King! Gondor! King _of_ Gondor! Aragorn was going to do it! I would have actually jumped for joy if Boromir hadn't been dying at me feet.

I looked down. Forget _dying;_ while I'd been trying to puzzle out Aragorn's speech, Boromir had, in the words of Charles Dickens, "conquered a confirmed habit of living into which he had fallen."

Aragorn murmured, "Be at peace, son of Gondor," and gently kissed him.

On the _forehead,_ freak.

Just looking down at the body—_Boromir_—creeped me out way more than anything else I'd seen in this crazy place. I could handle the monsters—I'd seen horror movies, after all. But this? No way. Just a couple of hours before, I'd seen him out in the river, rowing a boat and talking to Merry and Pippin and being all—alive.

Now he just lay there with glassy eyes and blood dripping from his lips, sword clutched in one hand and arrows peppering his body.

He couldn't be dead. He just _couldn't_. I'd just started getting along with him! And even when we hadn't been friends, I'd still respected the fact that he was a good fighter. It didn't seem right that someone so skilled in battle or whatever should be lying there, dead as a doornail, while a bumbling little teenager like me had managed to survive practically unscathed.

A wave of guilt slammed into me, so forceful someone might as well have punched me in the stomach. How many weeks ago had it been, our time in Moria? How many weeks since I'd wished he'd fall down a hole or get shot by an orc? It seemed so long, and I had all but forgotten thinking those things. But now, every single "leave me the hell alone" and "why don't you go curl up and die somewhere?" came back with grisly clarity.

_I'm sorry,_ I thought. _I was just kidding. I swear. I didn't mean it._

Aragorn turned from Boromir to look up at me. "Didn't mean what?" he asked. Apparently, I'd thought aloud.

"I…I…" I paused, focused on keeping back the tears that welled in my eyes. They fell anyway, so I kept going. "I said a lot of mean things to him before like…that it wished he'd die. And now he did…I know I apologized to him, but I still feel like…like…"

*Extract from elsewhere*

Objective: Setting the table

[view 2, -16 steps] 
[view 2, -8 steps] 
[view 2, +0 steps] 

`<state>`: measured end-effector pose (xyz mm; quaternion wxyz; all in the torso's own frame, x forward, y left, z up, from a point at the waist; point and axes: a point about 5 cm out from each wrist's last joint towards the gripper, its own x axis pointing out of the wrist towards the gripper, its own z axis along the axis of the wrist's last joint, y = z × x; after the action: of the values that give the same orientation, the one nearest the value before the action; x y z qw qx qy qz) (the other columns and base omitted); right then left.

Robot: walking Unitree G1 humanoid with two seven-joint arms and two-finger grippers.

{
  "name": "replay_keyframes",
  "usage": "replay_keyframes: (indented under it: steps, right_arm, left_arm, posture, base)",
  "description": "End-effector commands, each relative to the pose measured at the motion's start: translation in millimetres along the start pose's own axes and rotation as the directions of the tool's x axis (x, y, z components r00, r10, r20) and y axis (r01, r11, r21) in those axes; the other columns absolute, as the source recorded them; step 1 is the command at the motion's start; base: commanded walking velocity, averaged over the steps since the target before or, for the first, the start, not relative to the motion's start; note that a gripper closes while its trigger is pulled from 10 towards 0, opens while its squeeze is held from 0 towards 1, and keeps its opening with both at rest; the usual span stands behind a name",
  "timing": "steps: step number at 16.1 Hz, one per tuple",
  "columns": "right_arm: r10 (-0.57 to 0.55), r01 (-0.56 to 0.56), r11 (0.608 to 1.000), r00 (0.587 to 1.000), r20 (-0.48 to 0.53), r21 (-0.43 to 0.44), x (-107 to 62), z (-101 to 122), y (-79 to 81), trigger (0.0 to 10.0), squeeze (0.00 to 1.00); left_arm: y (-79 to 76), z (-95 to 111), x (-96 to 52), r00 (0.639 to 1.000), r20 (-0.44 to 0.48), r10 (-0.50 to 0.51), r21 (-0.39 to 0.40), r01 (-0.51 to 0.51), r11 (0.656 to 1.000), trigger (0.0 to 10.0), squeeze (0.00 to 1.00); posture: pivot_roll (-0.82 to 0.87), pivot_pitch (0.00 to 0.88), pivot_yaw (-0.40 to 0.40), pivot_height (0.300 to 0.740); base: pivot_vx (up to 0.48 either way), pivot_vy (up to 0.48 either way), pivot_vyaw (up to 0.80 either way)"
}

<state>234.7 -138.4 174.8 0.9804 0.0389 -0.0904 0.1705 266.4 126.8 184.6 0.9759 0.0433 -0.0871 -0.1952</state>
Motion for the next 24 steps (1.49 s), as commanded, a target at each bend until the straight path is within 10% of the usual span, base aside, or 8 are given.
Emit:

I started sobbing then, which was really just as well, because I couldn't really think of just what I felt like. Scum, maybe. Worse than scum, if there was something worse. Because I'd been holding his bad attitude toward me against him all that time, and instead of maybe taking a minute or two to learn what his point of view was, I'd just sat there and acted like a complete witch. With a capital B.

There was also the huge part of me that felt guilty because, when I could have been helping Aragorn defend Boromir or whatever, I'd been lying half-unconscious at the base of a tree I'd run into.

And then, I managed to do something even more embarrassing than breaking down in front of Galadriel: I sank down to ground level where Aragorn knelt and buried my face in his shoulder, still bawling.

Which, in hindsight, was really not the smartest of ideas. He'd just been in a pretty intense battle, and had the whole Eau de Sweat-and-Blood thing going on. After a moment, I pulled away and wiped some of said blood off the bridge of my nose.

"Dude, take a shower," I muttered, grimacing. "You stink."

He grinned.

My scowl deepened. ""No, I'm serious. What are the people of Gondor going to think if their ruler smells like he just climbed out of a boxing ring?" Okay, even _I_ couldn't help a little bit of a smile at that. I mean, hey, my chances of going home had just dramatically risen.

"True," he said, getting to his feet and helping me do the same. "But let's not get so far ahead of ourselves. We still have much to deal with here and now. Boromir, for one thing. Merry and Pippin's capture, for another."

I did a double take. "Merry and Pippin's…what?" I looked around, and realized for the first time how few of us there were. Aragorn was with me, and I was vaguely aware of Legolas and Gimli somewhere behind us. Boromir lay dead at our feet; Merry and Pippin, having apparently been hobbit-napped, were nowhere in sight; Frodo and Sam—

"Hey! Where _are_ Frodo and Sam?"

"There." Aragorn pointed at the lake. Out in the middle of it was one of our boats; in that were Frodo and a half-drowned Sam, paddling for dear life toward the other side.

"Um…right. So, um, what do we do?" I asked, regarding our situation in general.

"Leave the dead," Aragorn said decisively. "Except Boromir. We should give him a proper funeral. But we do not have time to bury him, so what…?" He trailed off.

"So why don't we just, I dunno, cremate him?" I asked. At the same time, Legolas said, "Wait. I have an idea."

Guess who Aragorn chose to listen to? As usual, everybody _but_ me. Why did he always do that?

I rolled my eyes as Legolas shared his "brilliant" idea. It turned out to be putting Boromir into one of our boats, push him out onto the lake, and let the waterfall take him where it would. Oh, lovely. To heck with a traditional cremation—let's just chuck him off a cliff!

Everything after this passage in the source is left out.